An additional 2.5 million borrowers had less than 5% equity, also known as near-negative equity, during the last three months of last year, CoreLogic said.

Mark Fleming, chief economist with CoreLogic, Santa, Ana, Calif., said the number of underwater borrowers—people who owe more on their mortgages than their homes are worth—has reached the same levels as the third quarter of 2009 when the analytic firm started tracking this data.

“Due to the seasonal declines in home prices and slowing foreclosure pipeline which is depressing home prices, the negative equity share rose in late 2011,” Fleming said. “The high level of negative equity and the inability to pay is the ‘double trigger’ of default, and the reason we have such a significant foreclosure pipeline.”

Nationally, the total mortgage debt outstanding on properties in negative equity increased from $2.7 trillion in the third quarter to $2.8 trillion in the fourth.

Nevada had the highest negative equity percentage with 61% of all of its mortgaged properties underwater, followed by Arizona (48%), Florida (44%), Michigan (35%) and Georgia (33%). The final three months of 2011 marks the second consecutive quarter that Georgia was in the top five, surpassing California (30%), which previously had been in the top five since 2009.

The top five states combined have an average negative equity share of 44.3%, while the remaining states have a combined average negative equity share of 15.3%.

Of the 11.1 million upside-down borrowers, there are 6.7 million first liens without home equity loans. This group of borrowers has an average mortgage balance of $219,000 and is underwater by an average of $51,000 or an LTV ratio of 130%.
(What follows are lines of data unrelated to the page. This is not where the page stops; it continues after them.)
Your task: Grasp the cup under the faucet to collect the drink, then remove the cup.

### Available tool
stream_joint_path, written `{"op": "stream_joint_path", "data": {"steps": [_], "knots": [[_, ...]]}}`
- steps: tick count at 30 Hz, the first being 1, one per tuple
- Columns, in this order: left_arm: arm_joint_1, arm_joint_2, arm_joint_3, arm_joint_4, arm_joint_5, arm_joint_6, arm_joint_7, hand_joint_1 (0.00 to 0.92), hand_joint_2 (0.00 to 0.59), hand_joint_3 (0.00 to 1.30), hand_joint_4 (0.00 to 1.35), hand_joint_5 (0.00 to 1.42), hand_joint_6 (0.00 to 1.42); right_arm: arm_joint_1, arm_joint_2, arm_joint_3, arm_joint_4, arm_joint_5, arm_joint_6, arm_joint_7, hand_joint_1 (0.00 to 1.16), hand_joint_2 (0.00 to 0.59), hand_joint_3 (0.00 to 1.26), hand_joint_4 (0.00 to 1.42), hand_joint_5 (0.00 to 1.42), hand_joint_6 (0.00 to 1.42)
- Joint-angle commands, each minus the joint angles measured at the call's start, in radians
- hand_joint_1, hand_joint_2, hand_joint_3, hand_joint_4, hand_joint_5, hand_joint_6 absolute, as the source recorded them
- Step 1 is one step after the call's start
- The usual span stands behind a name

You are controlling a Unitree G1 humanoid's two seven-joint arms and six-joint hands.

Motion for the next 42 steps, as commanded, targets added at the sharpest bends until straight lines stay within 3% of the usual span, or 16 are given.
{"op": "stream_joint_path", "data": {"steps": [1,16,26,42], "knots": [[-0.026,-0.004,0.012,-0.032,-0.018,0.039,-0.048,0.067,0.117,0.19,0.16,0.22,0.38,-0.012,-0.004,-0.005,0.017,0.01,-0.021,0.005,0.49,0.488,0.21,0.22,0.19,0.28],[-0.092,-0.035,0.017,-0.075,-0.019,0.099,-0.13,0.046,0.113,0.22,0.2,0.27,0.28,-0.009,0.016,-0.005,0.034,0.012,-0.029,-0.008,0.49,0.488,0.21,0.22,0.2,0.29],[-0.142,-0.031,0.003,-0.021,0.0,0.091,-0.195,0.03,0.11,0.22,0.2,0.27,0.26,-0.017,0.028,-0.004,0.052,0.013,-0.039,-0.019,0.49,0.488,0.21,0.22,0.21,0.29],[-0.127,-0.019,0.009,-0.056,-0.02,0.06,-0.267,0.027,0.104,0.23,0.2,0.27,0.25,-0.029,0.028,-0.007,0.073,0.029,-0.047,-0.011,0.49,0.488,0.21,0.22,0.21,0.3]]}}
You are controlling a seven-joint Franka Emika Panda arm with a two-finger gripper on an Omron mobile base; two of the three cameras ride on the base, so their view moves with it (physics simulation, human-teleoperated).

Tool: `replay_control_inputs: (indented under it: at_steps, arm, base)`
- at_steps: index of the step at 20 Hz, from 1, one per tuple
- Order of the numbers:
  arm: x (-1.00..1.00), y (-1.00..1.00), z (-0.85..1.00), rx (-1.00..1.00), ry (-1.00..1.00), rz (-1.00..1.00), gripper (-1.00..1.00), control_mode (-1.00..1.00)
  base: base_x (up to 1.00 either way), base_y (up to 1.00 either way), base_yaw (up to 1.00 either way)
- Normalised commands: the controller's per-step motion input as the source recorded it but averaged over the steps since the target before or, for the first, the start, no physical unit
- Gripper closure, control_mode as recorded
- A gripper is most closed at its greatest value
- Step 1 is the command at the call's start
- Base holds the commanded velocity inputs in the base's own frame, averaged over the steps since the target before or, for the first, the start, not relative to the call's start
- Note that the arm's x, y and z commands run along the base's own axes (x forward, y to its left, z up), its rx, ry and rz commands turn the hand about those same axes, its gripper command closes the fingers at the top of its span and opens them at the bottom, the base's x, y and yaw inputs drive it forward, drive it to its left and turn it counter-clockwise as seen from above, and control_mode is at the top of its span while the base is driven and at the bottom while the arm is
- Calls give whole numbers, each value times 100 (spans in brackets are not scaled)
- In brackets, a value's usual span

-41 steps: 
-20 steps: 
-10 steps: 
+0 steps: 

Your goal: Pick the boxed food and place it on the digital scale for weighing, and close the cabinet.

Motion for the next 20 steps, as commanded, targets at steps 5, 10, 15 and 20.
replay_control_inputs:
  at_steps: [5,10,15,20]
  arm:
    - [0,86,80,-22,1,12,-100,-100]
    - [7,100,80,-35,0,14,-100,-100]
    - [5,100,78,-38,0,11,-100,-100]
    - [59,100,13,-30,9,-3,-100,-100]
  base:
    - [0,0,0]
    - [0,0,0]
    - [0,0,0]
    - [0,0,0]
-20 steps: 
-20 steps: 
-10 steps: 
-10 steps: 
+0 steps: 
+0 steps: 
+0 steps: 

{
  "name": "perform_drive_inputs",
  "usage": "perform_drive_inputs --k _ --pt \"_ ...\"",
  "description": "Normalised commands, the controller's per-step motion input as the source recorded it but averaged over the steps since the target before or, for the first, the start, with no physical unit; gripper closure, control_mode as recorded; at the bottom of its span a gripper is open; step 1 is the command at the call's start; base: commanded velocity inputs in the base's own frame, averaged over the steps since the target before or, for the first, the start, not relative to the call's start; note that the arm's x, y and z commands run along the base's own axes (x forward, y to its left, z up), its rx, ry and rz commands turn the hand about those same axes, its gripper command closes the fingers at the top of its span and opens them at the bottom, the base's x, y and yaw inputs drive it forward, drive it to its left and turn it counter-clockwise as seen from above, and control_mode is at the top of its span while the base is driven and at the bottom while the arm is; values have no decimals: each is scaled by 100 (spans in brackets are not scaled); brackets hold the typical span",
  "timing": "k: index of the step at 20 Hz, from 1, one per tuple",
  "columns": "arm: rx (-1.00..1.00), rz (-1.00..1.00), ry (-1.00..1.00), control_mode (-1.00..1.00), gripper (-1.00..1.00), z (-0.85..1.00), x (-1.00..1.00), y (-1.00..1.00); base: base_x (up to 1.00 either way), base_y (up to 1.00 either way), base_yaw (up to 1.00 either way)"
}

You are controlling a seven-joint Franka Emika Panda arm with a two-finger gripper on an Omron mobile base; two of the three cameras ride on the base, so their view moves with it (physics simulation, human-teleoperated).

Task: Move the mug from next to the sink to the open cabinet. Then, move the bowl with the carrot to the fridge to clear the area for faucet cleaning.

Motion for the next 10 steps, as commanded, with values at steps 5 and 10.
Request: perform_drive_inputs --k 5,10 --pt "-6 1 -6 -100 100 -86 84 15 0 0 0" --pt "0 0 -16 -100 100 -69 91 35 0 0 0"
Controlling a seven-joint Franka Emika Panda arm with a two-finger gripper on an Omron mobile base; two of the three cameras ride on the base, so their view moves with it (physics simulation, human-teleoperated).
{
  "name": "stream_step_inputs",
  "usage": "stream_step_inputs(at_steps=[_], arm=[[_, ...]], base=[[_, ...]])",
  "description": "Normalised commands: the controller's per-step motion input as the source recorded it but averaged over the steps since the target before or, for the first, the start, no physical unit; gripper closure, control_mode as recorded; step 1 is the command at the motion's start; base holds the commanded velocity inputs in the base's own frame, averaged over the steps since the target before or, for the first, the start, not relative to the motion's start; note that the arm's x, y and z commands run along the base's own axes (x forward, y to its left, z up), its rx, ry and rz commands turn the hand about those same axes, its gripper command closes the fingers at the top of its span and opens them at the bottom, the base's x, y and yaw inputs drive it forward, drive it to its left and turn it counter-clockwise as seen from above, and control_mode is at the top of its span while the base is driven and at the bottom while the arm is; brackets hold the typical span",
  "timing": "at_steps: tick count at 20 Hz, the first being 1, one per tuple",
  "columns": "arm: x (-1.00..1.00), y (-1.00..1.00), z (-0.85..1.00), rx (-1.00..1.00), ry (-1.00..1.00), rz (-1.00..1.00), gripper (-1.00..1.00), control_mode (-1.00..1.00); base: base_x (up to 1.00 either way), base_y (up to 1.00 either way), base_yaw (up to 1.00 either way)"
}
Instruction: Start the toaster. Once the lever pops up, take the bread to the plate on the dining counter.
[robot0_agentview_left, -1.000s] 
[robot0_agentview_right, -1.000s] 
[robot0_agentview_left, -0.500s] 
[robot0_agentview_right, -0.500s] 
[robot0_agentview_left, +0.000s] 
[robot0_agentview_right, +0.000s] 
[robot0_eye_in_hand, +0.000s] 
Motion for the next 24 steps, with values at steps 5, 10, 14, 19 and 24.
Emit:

The remaining 4.4 million underwater borrowers had both first and second liens. Their average mortgage balance was $306,000 and they were upside down by an average of $84,000 or a combined LTV of 138%.
CoreLogic said the majority of the negative equity is found in low-to-mid value homes priced at less than $200,000.

Fleming did not express optimism about borrowers getting out of negative equity anytime soon. “While the economic recovery will reduce the propensity of the inability to pay trigger, negative equity will take an extended period of time to improve and if there is a hiccup in the economic recovery, it could mean a rise in foreclosures,” he said.